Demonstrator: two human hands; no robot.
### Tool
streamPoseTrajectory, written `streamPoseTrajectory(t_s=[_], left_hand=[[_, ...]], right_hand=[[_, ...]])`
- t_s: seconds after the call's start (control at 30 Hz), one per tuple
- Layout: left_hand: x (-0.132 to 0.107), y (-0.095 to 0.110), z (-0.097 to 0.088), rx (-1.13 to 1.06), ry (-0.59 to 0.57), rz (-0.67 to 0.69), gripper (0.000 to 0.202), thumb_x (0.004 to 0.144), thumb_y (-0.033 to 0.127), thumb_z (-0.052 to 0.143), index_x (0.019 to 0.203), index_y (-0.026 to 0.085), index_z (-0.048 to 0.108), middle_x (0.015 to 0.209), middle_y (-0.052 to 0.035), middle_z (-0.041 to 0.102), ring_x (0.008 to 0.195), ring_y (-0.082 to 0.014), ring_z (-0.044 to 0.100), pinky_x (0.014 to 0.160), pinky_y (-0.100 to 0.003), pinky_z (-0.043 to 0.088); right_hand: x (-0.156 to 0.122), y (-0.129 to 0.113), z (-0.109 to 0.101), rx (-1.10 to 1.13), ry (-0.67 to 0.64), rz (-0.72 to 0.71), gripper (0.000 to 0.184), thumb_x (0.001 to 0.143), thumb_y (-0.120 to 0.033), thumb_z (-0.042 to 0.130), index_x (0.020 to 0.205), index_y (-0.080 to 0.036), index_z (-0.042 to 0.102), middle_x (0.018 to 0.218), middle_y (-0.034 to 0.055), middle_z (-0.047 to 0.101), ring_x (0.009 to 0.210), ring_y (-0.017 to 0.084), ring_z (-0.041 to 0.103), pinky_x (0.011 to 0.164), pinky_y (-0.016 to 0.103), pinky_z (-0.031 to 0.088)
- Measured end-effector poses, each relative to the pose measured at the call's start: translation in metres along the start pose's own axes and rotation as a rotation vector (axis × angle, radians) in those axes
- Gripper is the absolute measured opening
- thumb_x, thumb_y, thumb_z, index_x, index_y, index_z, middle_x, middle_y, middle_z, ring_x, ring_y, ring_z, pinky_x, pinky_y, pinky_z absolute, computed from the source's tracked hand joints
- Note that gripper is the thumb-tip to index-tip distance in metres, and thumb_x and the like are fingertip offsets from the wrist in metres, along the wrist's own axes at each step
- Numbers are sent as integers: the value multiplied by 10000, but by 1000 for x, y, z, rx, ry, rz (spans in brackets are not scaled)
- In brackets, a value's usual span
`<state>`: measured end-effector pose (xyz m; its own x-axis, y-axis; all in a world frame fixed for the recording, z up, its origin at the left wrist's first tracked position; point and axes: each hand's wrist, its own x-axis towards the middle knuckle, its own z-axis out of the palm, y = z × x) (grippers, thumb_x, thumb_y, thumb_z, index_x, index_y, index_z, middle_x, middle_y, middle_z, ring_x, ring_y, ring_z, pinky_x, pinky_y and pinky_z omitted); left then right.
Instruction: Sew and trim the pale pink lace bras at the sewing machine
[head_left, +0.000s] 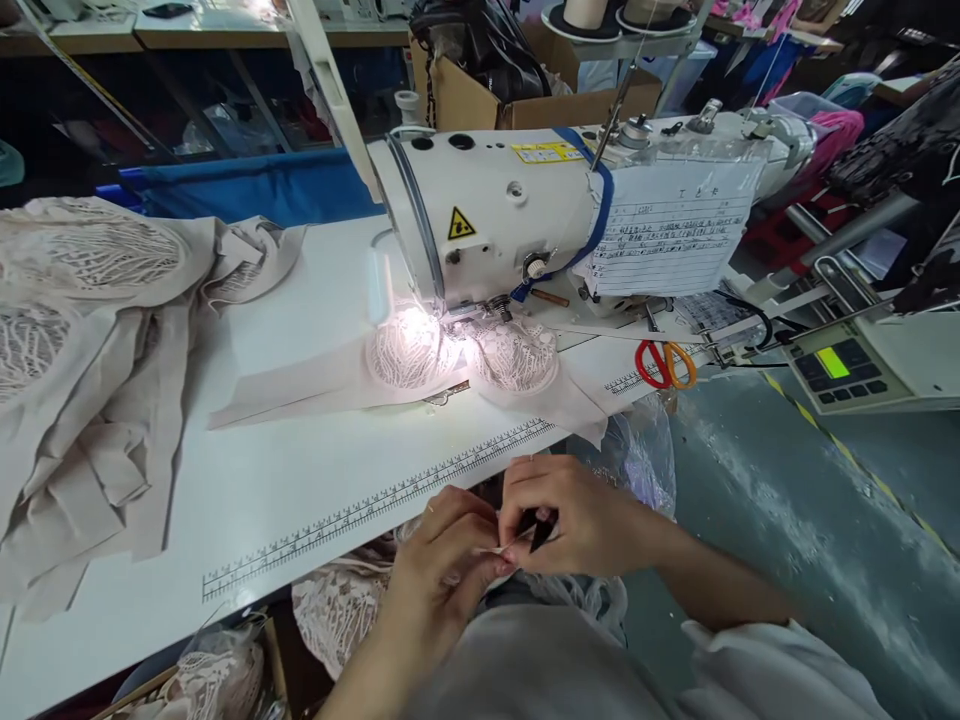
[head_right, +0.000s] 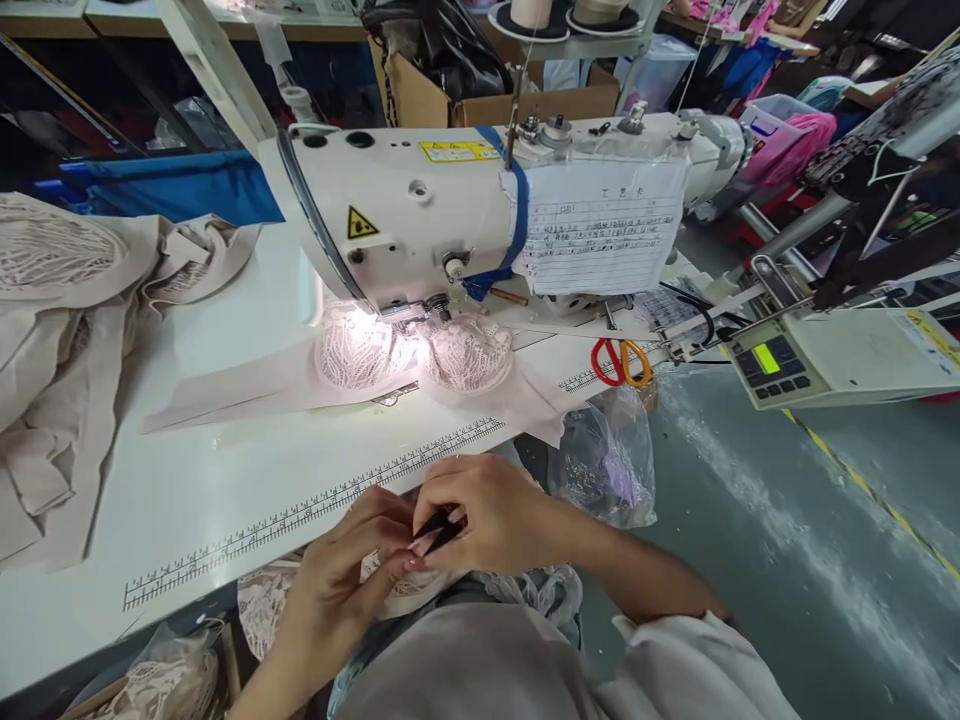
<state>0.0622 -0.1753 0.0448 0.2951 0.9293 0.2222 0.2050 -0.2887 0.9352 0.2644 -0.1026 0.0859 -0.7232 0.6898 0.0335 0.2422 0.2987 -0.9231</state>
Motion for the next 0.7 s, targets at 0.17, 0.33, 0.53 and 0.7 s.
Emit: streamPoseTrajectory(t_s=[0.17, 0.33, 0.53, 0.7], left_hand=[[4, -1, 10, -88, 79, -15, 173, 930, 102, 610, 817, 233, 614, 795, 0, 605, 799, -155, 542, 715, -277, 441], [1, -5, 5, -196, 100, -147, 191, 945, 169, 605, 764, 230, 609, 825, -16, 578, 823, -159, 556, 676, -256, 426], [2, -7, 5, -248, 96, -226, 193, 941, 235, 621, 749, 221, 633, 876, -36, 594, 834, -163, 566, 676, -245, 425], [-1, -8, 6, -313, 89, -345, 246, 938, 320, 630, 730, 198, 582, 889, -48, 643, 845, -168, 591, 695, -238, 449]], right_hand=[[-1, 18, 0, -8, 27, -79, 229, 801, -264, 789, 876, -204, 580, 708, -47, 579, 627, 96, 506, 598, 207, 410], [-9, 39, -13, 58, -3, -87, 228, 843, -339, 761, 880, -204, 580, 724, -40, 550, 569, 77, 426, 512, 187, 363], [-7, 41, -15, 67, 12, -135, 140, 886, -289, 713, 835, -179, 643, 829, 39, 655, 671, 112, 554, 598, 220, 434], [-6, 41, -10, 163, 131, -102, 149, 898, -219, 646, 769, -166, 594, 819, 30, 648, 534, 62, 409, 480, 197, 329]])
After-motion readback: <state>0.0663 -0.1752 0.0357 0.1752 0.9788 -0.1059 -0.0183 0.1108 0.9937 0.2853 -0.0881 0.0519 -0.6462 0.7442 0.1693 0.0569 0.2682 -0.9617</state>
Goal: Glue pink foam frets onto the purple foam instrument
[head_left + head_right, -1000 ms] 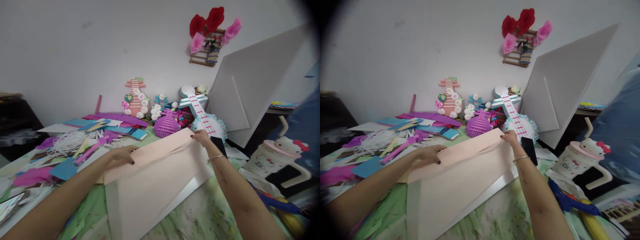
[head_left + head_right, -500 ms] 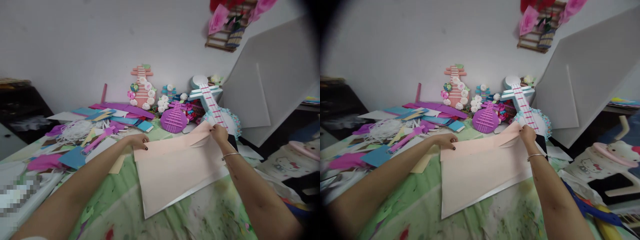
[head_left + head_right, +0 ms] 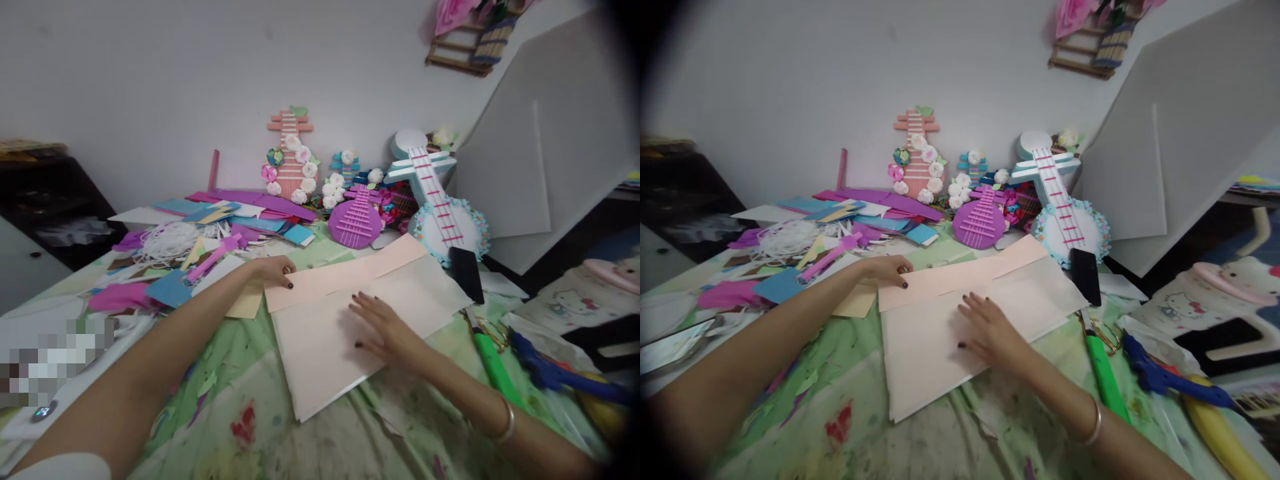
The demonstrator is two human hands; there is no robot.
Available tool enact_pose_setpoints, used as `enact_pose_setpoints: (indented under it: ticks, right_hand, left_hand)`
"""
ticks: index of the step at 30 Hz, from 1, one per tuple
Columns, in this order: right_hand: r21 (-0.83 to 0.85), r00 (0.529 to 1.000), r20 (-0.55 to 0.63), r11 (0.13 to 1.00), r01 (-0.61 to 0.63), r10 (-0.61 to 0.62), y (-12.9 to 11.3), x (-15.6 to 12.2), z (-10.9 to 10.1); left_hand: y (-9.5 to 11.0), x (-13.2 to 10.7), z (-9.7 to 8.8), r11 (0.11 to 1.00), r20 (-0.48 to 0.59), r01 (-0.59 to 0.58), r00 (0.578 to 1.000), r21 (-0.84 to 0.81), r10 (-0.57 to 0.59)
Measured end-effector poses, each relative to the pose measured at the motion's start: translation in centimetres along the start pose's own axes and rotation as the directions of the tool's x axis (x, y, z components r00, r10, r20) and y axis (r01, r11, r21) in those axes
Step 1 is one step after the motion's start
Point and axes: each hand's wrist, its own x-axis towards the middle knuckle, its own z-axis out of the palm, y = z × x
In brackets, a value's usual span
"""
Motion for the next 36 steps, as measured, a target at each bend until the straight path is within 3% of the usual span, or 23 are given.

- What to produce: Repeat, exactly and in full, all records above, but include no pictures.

- Output for this task:
Demonstrator: two human hands; no robot.
### Tool
streamPoseTrajectory, written `streamPoseTrajectory(t_s=[_], left_hand=[[_, ...]], right_hand=[[_, ...]])`
- t_s: seconds after the call's start (control at 30 Hz), one per tuple
- Layout: left_hand: x (-0.132 to 0.107), y (-0.095 to 0.110), z (-0.097 to 0.088), rx (-1.13 to 1.06), ry (-0.59 to 0.57), rz (-0.67 to 0.69), gripper (0.000 to 0.202), thumb_x (0.004 to 0.144), thumb_y (-0.033 to 0.127), thumb_z (-0.052 to 0.143), index_x (0.019 to 0.203), index_y (-0.026 to 0.085), index_z (-0.048 to 0.108), middle_x (0.015 to 0.209), middle_y (-0.052 to 0.035), middle_z (-0.041 to 0.102), ring_x (0.008 to 0.195), ring_y (-0.082 to 0.014), ring_z (-0.044 to 0.100), pinky_x (0.014 to 0.160), pinky_y (-0.100 to 0.003), pinky_z (-0.043 to 0.088); right_hand: x (-0.156 to 0.122), y (-0.129 to 0.113), z (-0.109 to 0.101), rx (-1.10 to 1.13), ry (-0.67 to 0.64), rz (-0.72 to 0.71), gripper (0.000 to 0.184), thumb_x (0.001 to 0.143), thumb_y (-0.120 to 0.033), thumb_z (-0.042 to 0.130), index_x (0.020 to 0.205), index_y (-0.080 to 0.036), index_z (-0.042 to 0.102), middle_x (0.018 to 0.218), middle_y (-0.034 to 0.055), middle_z (-0.047 to 0.101), ring_x (0.009 to 0.210), ring_y (-0.017 to 0.084), ring_z (-0.041 to 0.103), pinky_x (0.011 to 0.164), pinky_y (-0.016 to 0.103), pinky_z (-0.031 to 0.088)
- Measured end-effector poses, each relative to the pose measured at the call's start: translation in metres along the start pose's own axes and rotation as a rotation vector (axis × angle, radians) in those axes
- Gripper is the absolute measured opening
- thumb_x, thumb_y, thumb_z, index_x, index_y, index_z, middle_x, middle_y, middle_z, ring_x, ring_y, ring_z, pinky_x, pinky_y, pinky_z absolute, computed from the source's tracked hand joints
- Note that gripper is the thumb-tip to index-tip distance in metres, and thumb_x and the like are fingertip offsets from the wrist in metres, along the wrist's own axes at each step
- Numbers are sent as integers: the value multiplied by 10000, but by 1000 for x, y, z, rx, ry, rz (spans in brackets are not scaled)
- In brackets, a value's usual span
`<state>`: measured end-effector pose (xyz m; its own x-axis, y-axis; all in a world frame fixed for the recording, z up, its origin at the left wrist's first tracked position; point and axes: each hand's wrist, its own x-axis towards the middle knuckle, its own z-axis out of the palm, y = z × x) (grippers, thumb_x, thumb_y, thumb_z, index_x, index_y, index_z, middle_x, middle_y, middle_z, ring_x, ring_y, ring_z, pinky_x, pinky_y and pinky_z omitted); left then right.
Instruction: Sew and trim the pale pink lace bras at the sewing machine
[head_left, +0.000s] 
[head_right, +0.000s] 
<state>0.0622 -0.1753 0.0448 0.2951 0.9293 0.2222 0.2050 -0.2887 0.9352 0.2644 -0.1026 0.0859 -0.7232 0.6898 0.0335 0.2422 0.2987 -0.9231</state>
Motion for the next 0.7 s, targets at 0.17, 0.33, 0.53 and 0.7 s.
Emit: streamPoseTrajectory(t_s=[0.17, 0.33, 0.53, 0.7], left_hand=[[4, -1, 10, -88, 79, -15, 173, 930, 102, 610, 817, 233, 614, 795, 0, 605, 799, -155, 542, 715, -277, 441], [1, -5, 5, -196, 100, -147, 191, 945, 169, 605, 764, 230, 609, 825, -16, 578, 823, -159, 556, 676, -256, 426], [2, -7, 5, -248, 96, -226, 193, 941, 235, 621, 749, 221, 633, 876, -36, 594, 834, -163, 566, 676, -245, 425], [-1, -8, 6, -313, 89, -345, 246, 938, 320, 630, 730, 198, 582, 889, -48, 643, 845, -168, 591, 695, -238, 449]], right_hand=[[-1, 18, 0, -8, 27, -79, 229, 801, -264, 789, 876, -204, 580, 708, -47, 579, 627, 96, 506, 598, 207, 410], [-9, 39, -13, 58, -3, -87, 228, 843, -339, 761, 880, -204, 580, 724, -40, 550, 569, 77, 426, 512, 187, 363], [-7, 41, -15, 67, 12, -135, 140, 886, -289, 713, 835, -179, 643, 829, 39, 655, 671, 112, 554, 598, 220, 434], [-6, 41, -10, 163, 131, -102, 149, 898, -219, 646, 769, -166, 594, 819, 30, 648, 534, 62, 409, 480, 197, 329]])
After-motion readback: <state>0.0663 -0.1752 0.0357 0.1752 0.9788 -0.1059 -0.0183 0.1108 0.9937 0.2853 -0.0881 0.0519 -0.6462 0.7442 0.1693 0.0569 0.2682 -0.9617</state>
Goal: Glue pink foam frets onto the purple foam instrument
[head_left + head_right, -1000 ms] 
[head_left + head_right, -500 ms] 
[head_left + head_right, +0 ms] 
The demonstrator is two human hands; there is no robot.
Available tool enact_pose_setpoints, used as `enact_pose_setpoints: (indented under it: ticks, right_hand, left_hand)`
"""
ticks: index of the step at 30 Hz, from 1, one per tuple
Columns, in this order: right_hand: r21 (-0.83 to 0.85), r00 (0.529 to 1.000), r20 (-0.55 to 0.63), r11 (0.13 to 1.00), r01 (-0.61 to 0.63), r10 (-0.61 to 0.62), y (-12.9 to 11.3), x (-15.6 to 12.2), z (-10.9 to 10.1); left_hand: y (-9.5 to 11.0), x (-13.2 to 10.7), z (-9.7 to 8.8), r11 (0.11 to 1.00), r20 (-0.48 to 0.59), r01 (-0.59 to 0.58), r00 (0.578 to 1.000), r21 (-0.84 to 0.81), r10 (-0.57 to 0.59)
Measured end-effector poses, each relative to the pose measured at the motion's start: translation in centimetres along the start pose's own axes and rotation as the directions of the tool's x axis (x, y, z components r00, r10, r20) and y axis (r01, r11, r21) in those axes
Step 1 is one step after the motion's start
Point and axes: each hand's wrist, its own x-axis towards the middle knuckle, its own z-axis out of the palm, y = z × x
In brackets, a value's usual span
"""
Motion for the next 36 steps, as measured, a target at each bend until the straight path is within 3% of the usual span, or 23 are given.

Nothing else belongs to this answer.